**Goal of the exercise:** Lines with the word "bottle" in them must be copied from the records below.

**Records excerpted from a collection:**

_ _ _ _

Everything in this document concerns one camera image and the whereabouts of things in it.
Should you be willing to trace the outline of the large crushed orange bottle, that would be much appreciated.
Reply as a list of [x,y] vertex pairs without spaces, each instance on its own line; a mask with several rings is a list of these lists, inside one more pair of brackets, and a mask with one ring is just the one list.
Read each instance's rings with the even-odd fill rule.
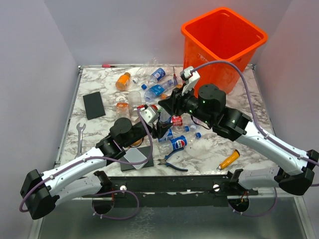
[[164,100],[164,99],[166,99],[167,97],[168,97],[168,95],[167,95],[166,93],[162,93],[161,96],[160,96],[160,99],[161,99],[161,100]]

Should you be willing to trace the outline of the blue pepsi bottle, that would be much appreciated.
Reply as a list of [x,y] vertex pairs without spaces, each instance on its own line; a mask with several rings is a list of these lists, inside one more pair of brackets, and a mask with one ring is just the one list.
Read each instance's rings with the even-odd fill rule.
[[163,154],[171,153],[172,151],[184,148],[185,146],[187,146],[187,139],[184,135],[181,135],[179,137],[162,142],[159,145],[159,152]]
[[167,132],[164,134],[164,136],[160,139],[158,139],[158,142],[167,141],[173,138],[173,131],[172,129],[168,129]]

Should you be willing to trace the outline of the red label bottle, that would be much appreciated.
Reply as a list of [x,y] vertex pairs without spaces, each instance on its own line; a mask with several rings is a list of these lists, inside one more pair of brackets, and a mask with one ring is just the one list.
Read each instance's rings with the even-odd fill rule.
[[172,116],[171,123],[173,126],[183,126],[183,118],[182,116]]

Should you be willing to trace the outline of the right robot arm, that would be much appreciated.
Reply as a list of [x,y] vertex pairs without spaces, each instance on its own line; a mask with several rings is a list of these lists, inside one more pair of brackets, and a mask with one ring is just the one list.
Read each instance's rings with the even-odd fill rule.
[[171,116],[189,114],[212,129],[218,136],[245,145],[272,162],[275,167],[260,170],[236,170],[229,189],[240,195],[246,189],[279,187],[287,193],[302,196],[311,186],[314,164],[319,154],[315,150],[297,149],[257,128],[252,119],[239,110],[226,106],[226,93],[214,84],[183,93],[173,89],[171,95],[158,104]]

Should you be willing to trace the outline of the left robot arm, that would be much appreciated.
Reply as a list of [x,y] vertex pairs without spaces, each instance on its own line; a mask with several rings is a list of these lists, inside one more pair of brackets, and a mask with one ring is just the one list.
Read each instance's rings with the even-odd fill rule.
[[140,121],[132,124],[128,118],[117,119],[109,134],[94,147],[74,160],[44,171],[34,169],[25,177],[20,195],[22,202],[19,211],[29,213],[34,220],[43,218],[64,201],[77,197],[94,195],[106,196],[111,186],[105,173],[99,169],[109,162],[120,162],[125,155],[124,149],[139,139],[162,138],[171,123],[158,121],[152,124],[152,118],[145,113],[139,114]]

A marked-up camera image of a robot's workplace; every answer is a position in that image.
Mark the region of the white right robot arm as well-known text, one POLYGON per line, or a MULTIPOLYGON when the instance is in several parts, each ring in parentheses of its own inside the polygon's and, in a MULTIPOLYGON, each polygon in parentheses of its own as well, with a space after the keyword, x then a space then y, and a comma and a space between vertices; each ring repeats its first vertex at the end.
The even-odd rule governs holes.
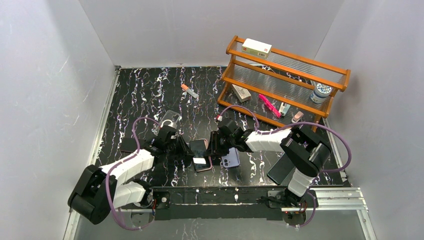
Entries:
POLYGON ((218 123, 212 131, 205 155, 223 157, 231 148, 240 152, 282 152, 291 167, 293 176, 286 187, 281 203, 297 206, 313 180, 320 174, 332 150, 330 144, 309 128, 309 122, 296 122, 274 131, 243 129, 231 118, 218 123))

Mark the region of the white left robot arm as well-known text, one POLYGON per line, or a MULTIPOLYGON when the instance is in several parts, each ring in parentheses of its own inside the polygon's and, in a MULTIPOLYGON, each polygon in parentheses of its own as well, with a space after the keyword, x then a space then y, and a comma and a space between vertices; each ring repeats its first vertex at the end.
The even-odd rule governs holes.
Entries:
POLYGON ((120 207, 134 203, 149 207, 153 203, 151 184, 133 178, 153 168, 156 160, 190 161, 194 157, 184 138, 171 126, 161 127, 153 138, 134 141, 135 150, 126 157, 108 165, 87 166, 67 200, 72 210, 94 225, 120 207))

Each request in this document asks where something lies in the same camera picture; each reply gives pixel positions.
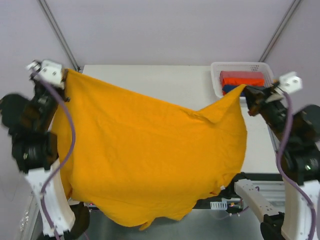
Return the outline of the white plastic basket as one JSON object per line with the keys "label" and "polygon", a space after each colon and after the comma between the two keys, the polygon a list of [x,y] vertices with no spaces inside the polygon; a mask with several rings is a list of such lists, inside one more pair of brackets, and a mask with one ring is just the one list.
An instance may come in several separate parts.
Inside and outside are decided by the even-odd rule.
{"label": "white plastic basket", "polygon": [[264,76],[265,87],[269,87],[274,83],[274,74],[269,65],[264,62],[213,62],[210,65],[211,81],[218,100],[223,97],[220,81],[221,71],[261,72]]}

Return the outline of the yellow t shirt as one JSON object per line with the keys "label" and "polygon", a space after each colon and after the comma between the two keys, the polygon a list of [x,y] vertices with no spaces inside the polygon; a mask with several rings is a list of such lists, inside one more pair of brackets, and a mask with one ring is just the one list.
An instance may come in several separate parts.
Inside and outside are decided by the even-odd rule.
{"label": "yellow t shirt", "polygon": [[192,110],[69,70],[66,106],[76,138],[60,170],[66,197],[95,204],[125,227],[181,220],[242,169],[243,89]]}

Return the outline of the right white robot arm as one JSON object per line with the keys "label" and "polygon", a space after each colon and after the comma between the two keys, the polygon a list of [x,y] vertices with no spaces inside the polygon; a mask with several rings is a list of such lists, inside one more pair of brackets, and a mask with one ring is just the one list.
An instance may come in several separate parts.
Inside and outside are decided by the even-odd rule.
{"label": "right white robot arm", "polygon": [[225,184],[230,197],[241,197],[260,222],[265,240],[317,240],[320,198],[320,107],[310,104],[293,113],[292,101],[276,88],[243,90],[250,116],[261,115],[279,141],[276,167],[285,190],[285,211],[276,210],[249,179]]}

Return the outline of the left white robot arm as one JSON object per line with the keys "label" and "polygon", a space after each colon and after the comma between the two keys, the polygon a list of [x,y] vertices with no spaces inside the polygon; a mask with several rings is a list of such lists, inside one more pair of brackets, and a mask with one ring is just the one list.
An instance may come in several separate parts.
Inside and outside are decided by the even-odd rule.
{"label": "left white robot arm", "polygon": [[[90,224],[88,207],[83,202],[69,204],[60,176],[76,143],[75,126],[65,105],[70,100],[65,94],[67,76],[68,70],[45,67],[30,75],[32,99],[9,93],[0,100],[1,124],[11,137],[12,157],[39,207],[40,240],[76,240]],[[62,107],[71,128],[71,144],[63,161],[59,160],[58,137],[49,131],[58,107]]]}

_ _ _ _

**Response to this exercise:**
Should you be willing to trace the outline of the large crushed orange bottle, that would be much appreciated.
Should you be willing to trace the outline of the blue pepsi bottle, that would be much appreciated.
Should you be willing to trace the outline of the red label bottle, that would be much appreciated.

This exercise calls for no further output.